MONDAY, Oct. 27 (HealthDay News) -- The first gene linked to clubfoot has been identified by researchers at the Washington University School of Medicine in St. Louis, who analyzed the DNA of 35 extended family members of a male infant with clubfoot.

Through their analysis, the study authors concluded that a mutation in a gene called PITX1 -- which is critical for early development of lower limbs -- was responsible for the condition. The mutation was found in all 13 affected family members and in three carriers who showed no clinical symptoms.

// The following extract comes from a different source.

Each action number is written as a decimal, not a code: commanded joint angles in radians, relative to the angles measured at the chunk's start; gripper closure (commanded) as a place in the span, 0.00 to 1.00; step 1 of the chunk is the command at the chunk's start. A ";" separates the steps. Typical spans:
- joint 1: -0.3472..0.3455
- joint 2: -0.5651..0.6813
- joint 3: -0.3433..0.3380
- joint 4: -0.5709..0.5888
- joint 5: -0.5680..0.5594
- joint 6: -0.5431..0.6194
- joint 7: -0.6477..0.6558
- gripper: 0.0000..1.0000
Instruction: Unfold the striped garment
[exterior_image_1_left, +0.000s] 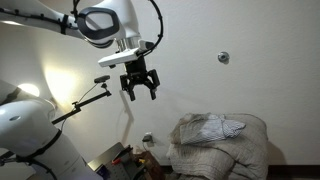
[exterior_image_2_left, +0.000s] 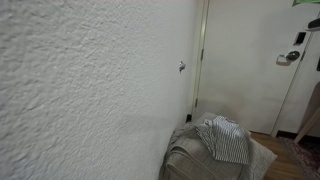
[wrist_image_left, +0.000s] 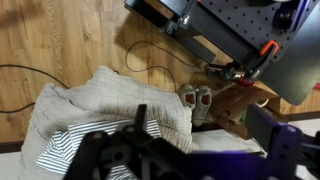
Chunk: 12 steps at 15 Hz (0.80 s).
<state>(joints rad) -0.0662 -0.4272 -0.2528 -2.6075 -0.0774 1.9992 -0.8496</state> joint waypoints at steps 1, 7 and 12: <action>-0.007 0.007 0.008 0.004 -0.021 -0.003 -0.036 0.00; 0.022 0.017 0.023 -0.012 -0.078 -0.055 -0.201 0.00; 0.058 0.055 0.051 0.036 -0.103 -0.113 -0.397 0.00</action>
<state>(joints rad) -0.0214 -0.3983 -0.2254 -2.6156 -0.1425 1.9256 -1.1535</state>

Other genes may also play a role in clubfoot, but this finding is an initial step toward improved genetic counseling and the development of new therapies, the researchers said. The study appears in the Nov. 7 issue of the American Journal of Human Genetics.

"To our knowledge this report is the first evidence for PITX1 mutation in human disease," Dr. Christina Gurnett, an assistant professor of neurology, of pediatrics and of orthopedic surgery, said in a university news release. "Once we identified the mutation, we proved that all of the individuals in this family with lower extremity malformations also have the mutation. Having large families to work with is very helpful in genetic research."

Clubfoot, which affects about one in 1,000 newborns, is "a complex disorder meaning that more than one gene as well as environmental factors will be discovered to play a role in its [cause]," study senior author and clubfoot specialist Dr. Matthew Dobbs, an associate professor of orthopedic surgery, said in the news release.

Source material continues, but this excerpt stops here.